Accusant la maire d'avoir voulu «parquer les toxicomanes» dans les jardins d'Eole, Rachita Dati, la maire du 7e arrondissement et présidente du groupe des élus de droite Changer Paris, a pointé «les échecs» de la politique municipale anti-drogue. Notamment avec l'ouverture de la salle de consommation à moindres risques (SCMR) dans le 10e, qui fixe selon elle «les trafics de stupéfiants», «la traite des êtres humains», «les violences et les agressions» ainsi que «les viols».
«Cette situation dramatique est le fruit de vos décisions», a lancé l'ancienne Garde des Sceaux, témoignant de «la honte pour notre ville de laisser les toxicomanes errer dans nos rues et les immeubles environnants». Et d'ajouter : «oui, vous avez fait le choix des jardins d'Eole pour regrouper les toxicomanes contre une autre proposition, dans une zone moins dense et moins peuplée». «Votre idéologie, c'est de faire avec la drogue, plutôt que de lutter contre», a-t-elle continué, exprimant son opposition aux SMCR : «les salles de shoot ne sont pas une solution et ne le seront jamais, parce qu'elles incitent à la consommation».

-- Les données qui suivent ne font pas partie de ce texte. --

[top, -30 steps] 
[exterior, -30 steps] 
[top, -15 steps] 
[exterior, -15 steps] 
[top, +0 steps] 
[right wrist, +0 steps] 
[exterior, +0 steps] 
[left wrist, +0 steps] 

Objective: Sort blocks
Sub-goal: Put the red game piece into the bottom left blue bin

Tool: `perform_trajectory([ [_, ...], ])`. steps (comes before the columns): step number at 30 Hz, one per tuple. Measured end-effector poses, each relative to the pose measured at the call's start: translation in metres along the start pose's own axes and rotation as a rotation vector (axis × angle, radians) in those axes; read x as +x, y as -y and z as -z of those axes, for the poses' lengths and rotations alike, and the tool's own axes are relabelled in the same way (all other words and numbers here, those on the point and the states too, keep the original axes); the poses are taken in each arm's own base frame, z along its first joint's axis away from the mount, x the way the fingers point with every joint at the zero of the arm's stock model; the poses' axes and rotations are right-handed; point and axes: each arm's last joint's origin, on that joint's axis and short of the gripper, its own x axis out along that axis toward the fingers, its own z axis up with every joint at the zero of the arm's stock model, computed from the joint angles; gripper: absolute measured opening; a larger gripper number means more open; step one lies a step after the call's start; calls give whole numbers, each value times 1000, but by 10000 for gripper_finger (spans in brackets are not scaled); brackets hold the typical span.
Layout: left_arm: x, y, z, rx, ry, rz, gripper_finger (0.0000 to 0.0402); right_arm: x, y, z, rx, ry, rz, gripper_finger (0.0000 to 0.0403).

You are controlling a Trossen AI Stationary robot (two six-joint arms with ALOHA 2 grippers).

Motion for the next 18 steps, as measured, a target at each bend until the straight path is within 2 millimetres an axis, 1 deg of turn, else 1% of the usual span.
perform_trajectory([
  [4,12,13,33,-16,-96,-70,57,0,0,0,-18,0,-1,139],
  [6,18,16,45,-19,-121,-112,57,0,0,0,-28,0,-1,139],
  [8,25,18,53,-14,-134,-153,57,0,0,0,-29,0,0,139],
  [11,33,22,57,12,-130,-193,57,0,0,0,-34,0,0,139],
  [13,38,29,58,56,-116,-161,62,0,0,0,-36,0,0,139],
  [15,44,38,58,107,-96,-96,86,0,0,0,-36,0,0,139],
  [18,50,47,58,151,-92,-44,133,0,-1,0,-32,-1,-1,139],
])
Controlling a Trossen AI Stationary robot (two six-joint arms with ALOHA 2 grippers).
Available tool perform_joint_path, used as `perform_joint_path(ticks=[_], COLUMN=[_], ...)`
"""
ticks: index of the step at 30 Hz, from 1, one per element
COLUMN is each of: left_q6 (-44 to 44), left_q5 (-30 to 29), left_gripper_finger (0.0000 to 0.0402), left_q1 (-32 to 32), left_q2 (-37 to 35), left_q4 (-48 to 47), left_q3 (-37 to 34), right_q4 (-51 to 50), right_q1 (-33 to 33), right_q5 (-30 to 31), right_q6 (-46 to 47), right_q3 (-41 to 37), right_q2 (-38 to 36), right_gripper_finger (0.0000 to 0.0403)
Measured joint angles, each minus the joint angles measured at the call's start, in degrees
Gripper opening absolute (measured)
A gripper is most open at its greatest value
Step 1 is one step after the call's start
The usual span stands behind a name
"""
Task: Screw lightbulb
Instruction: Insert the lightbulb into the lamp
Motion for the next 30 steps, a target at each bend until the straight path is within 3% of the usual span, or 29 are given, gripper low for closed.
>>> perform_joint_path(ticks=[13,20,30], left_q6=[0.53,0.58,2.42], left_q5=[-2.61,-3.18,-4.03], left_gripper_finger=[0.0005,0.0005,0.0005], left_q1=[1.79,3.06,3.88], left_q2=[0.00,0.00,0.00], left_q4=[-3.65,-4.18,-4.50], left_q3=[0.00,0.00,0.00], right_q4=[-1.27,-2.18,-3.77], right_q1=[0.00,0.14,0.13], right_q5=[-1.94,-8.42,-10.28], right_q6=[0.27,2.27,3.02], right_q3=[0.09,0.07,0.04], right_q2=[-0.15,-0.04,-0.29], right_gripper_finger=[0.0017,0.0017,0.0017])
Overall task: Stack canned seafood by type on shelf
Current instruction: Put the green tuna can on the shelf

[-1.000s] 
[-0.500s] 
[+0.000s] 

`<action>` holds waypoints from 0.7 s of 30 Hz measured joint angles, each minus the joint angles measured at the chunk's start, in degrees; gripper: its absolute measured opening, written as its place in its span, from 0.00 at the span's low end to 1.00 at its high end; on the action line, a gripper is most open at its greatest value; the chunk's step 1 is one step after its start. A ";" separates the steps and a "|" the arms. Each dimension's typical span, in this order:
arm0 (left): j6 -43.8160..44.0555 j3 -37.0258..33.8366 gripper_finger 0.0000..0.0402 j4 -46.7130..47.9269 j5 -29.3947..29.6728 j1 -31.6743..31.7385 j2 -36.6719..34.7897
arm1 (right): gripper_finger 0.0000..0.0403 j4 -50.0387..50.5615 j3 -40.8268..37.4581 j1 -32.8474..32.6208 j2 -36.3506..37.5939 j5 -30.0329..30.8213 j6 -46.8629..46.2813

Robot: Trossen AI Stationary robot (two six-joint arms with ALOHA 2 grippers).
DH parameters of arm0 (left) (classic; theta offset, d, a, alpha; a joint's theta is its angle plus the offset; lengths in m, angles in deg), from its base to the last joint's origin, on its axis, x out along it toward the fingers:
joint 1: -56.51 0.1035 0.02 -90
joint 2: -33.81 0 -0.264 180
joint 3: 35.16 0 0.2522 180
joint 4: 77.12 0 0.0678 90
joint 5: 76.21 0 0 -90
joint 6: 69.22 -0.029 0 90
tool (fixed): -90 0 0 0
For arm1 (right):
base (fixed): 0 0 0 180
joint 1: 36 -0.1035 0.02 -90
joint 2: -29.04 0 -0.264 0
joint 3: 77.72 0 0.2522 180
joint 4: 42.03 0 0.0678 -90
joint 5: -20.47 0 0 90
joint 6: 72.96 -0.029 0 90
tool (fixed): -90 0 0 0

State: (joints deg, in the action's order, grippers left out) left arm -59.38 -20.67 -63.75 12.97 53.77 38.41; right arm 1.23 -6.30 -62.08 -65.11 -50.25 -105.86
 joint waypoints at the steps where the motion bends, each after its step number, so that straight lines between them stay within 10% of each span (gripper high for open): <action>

La solution selon elle ? «Prendre en charge» les consommateurs de crack «médicalement en milieu hospitalier», dans l'un des «35 centres de soins et d'accompagnement parisiens qui mériteraient d'être renforcés et soutenus» et ce, alors qu'Anne Hidalgo est présidente de l'Assistance Publique - Hôpitaux de Paris (AP-HP). Et d'asséner : «l'hospitalisation peut être rendue obligatoire».
Une solution loin de Paris ?
Autre solution avancée par Rachida Dati : celle de réquisitionner «le patrimoine immobilier» de la Ville «situé en dehors de Paris». Rappelant que la municipalité avait mis en vente une abbaye dans l'Allier ou encore un château dans l'Ariège, la maire du 7e a ainsi proposé – plutôt que les vendre – d'y installer «les locaux nécessaires à la création d'un centre en dehors de Paris», qui seraient «consacrés à cette prise en charge globale des toxicomanes les plus fragiles en les accompagnant vers le sevrage».
La «solution» selon elle «pour qu'enfin, chacun puisse être chez soi, les habitants et les familles dans leurs immeubles et dans nos jardins publics, les toxicomanes dans des structures thérapeutiques adaptées, les dealers en prison et la maire de Paris à Paris».